Morgens, da steht sie in unserer großen Küche.
Nur morgens. Tagsüber lässt sie sich nicht blicken. Sie hat besseres zu tun, legt sich schlafen nach langen Nächten. Ich störe sie nur. Ich fürchte, sie mag mich eigentlich auch nicht besonders.Für mich ist sie trotzdem die einzige Bezugsperson. Die einzige, mit der ich rede.
Wenn ich ihren Futternapf auffülle, während sie mich ungeduldig aus ihren Kulleraugen anstarrt, kann ich offen und ehrlich reden.
Ich erzähle ihr von meinen Träumen und Ängsten. Ich streichle ihren Pelz. Das darf ich nur, solange sie frisst. Unter anderen Umständen rennt sie bei jedem Annäherungsversuch meinerseits weg und verkriecht sich. Unter dem Sofa oder hinterm Klavier.Sie könnte viel netter zu mir sein, immerhin ermögliche ich ihr ein bequemes Leben, ohne Sorgen.
Egal. Unerwiderte Liebe gibt es überall, und diese Romanze ist nicht die schlechteste. Futter für Zuneigung. So sind Katzen. Vermutlich sind nicht alle so, man darf ja nicht pauschalisieren. Meine Katze liebt mich jedenfalls nicht abgrundtief zurück.

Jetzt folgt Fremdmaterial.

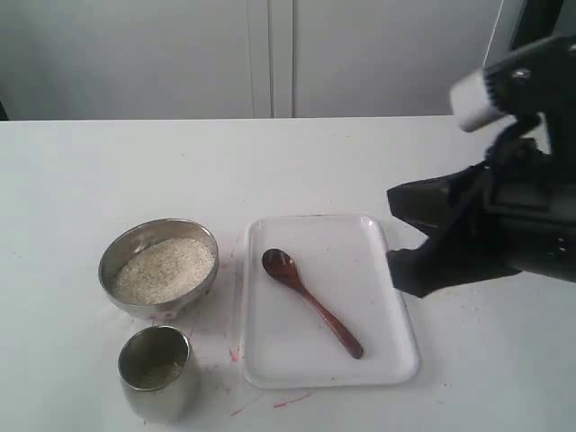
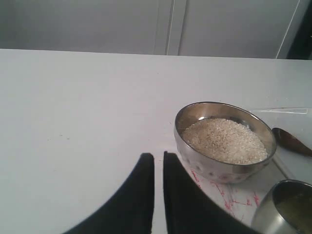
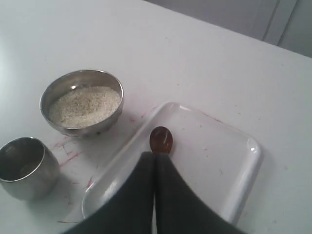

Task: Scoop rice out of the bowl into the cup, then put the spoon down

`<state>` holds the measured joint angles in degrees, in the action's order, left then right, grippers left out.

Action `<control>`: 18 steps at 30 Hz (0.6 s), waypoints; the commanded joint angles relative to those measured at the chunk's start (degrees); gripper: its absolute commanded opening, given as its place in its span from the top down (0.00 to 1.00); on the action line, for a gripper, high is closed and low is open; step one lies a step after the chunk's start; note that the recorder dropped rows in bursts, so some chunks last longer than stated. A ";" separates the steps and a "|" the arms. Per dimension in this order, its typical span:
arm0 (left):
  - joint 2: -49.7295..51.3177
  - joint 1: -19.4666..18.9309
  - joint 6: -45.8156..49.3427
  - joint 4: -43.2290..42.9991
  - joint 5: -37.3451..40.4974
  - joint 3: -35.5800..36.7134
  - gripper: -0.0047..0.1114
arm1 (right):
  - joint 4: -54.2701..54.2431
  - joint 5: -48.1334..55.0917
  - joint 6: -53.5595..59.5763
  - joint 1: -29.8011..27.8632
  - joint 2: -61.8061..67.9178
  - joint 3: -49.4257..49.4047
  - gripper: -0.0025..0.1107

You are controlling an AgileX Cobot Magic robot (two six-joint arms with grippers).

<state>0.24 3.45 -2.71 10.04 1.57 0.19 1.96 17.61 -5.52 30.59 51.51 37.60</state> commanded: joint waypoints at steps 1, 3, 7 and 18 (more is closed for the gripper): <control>-0.24 0.13 -0.11 0.53 -0.21 -0.19 0.84 | -0.04 -2.78 -0.28 -0.36 -7.51 -4.73 0.98; -0.24 0.13 -0.11 0.53 -0.21 -0.19 0.84 | -0.04 -3.77 -0.28 -0.36 -10.99 -6.78 0.98; -0.24 0.13 -0.11 0.53 -0.21 -0.19 0.84 | -0.77 -6.01 -0.28 -0.36 -17.52 -11.22 0.98; -0.24 0.13 -0.11 0.53 -0.21 -0.19 0.84 | -2.57 -11.47 -2.31 -0.36 -33.44 -23.28 0.98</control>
<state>0.24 3.45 -2.71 10.04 1.57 0.19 0.00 8.07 -6.50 30.46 21.20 16.99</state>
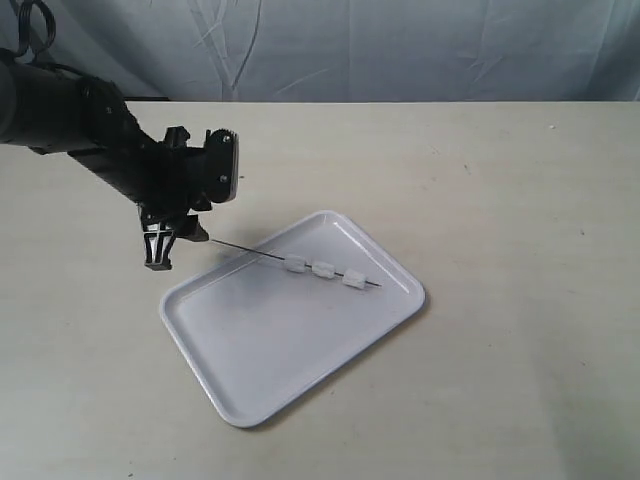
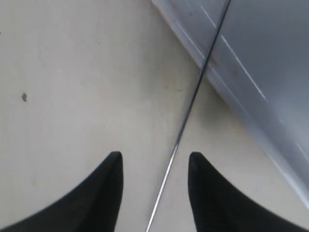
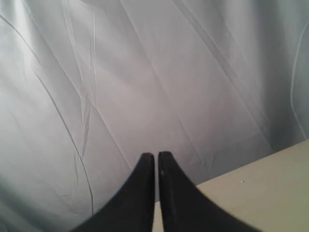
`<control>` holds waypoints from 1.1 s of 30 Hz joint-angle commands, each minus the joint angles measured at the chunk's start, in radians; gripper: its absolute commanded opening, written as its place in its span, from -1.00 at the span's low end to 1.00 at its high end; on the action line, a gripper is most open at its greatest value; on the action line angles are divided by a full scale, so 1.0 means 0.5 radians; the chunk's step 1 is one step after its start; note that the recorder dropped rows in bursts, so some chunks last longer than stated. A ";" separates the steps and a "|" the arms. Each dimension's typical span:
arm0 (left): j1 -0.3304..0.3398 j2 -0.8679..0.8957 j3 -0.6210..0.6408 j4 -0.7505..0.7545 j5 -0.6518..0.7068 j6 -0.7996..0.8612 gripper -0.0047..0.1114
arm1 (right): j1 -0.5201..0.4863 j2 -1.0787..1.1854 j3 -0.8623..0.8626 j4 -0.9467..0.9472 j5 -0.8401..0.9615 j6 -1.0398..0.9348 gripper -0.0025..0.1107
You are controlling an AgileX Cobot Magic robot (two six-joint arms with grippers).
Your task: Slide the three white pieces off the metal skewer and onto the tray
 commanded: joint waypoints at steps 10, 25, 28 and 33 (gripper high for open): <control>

Ich habe sie Midori getauft, nach der berühmten Geigerin. Kitschig. Klischeehaft.
Der Name ist trotzdem schön.Meine Katze ist das einzig Gute in meinem Leben. Jedenfalls momentan, ich bin fest entschlossen was ganz Großes zu unternehmen. Ich weiß nur noch nicht, was genau.
Ich bin 18 Jahre jung, ledig und arbeitslos. Letzten Mai habe ich die Schule erfolgreich abgeschlossen und seit dem bin ich planlos.
Ich könnte studieren, eine Universität hat mich angenommen. Ich habe mich aber für keinen Studiengang entschieden und mich in keine Kurse eingeschrieben.
Ich könnte auch reisen, ins Ausland gehen. Aber davor habe ich Angst. Und ich würde Midori vermissen. Sie mich nicht.Was ich damit sagen will: Ich werde die Welt verändern, ich werde was ganz großes vollbringen und in die Geschichte eingehen. Ich werde einen großen Beitrag für die Menschheit leisten.
Ich weiß aber nicht wie genau.
Oder wann.
Von nichts kommt nichts! sagt Mama immer.
Stimmt auch, sie hat völlig recht damit. Dennoch zwingt sie mich nicht dazu etwas zu tun. Nach dem Abi ein Jahr Pause machen sei völlig in Ordnung, ich dürfe mich solange ausruhen wie ich will. Danke Mama!Es ist jetzt 6:33 Uhr morgens, ich bin vom Wecker meiner Mutter aufgewacht und tappe nun in Pyjama und Hausschuhen durch den Flur auf Midori zu. Raubtierfütterung.
Die Katze schaut mich Vorwurfsvoll an. Ich habe anscheinend getrödelt und sie warten lassen. Beruhigend rede ich auf sie ein und öffne rasche eine Dose Katzenfutter.,,Heute gibt es Truthahn. Wie feiern Thanksgiving, Midori! Wie findest du das?! Nicht gut? Falsche Sorte? Gut, okay. Verstehe. Wir sind nicht in Amerika und es ist Juli, Thanksgiving ist unangebracht. Tut mir leid." gedankenverloren rede ich auf sie ein und streiche ihr über den Rücken.
Midori schmatzt und schlürft mal wieder ganz unhöflich und ich ermahne sie. Manieren!Wenigstens hat sie heute früh keine Maus oder, Gott bewahre, ein Kaninchen oder einen Maulwurf mitgebracht. Katzen sind Monster.
Den Napf halb leer gefressen leckt sie sich das Maul und sieht mich unzufrieden an. Dann verschwindet sie durch die offene Badezimmertür, um auf den Handtüchern zu schlafen.
,,Dir auch einen schönen Tag noch!" murmele ich ihr hinterher.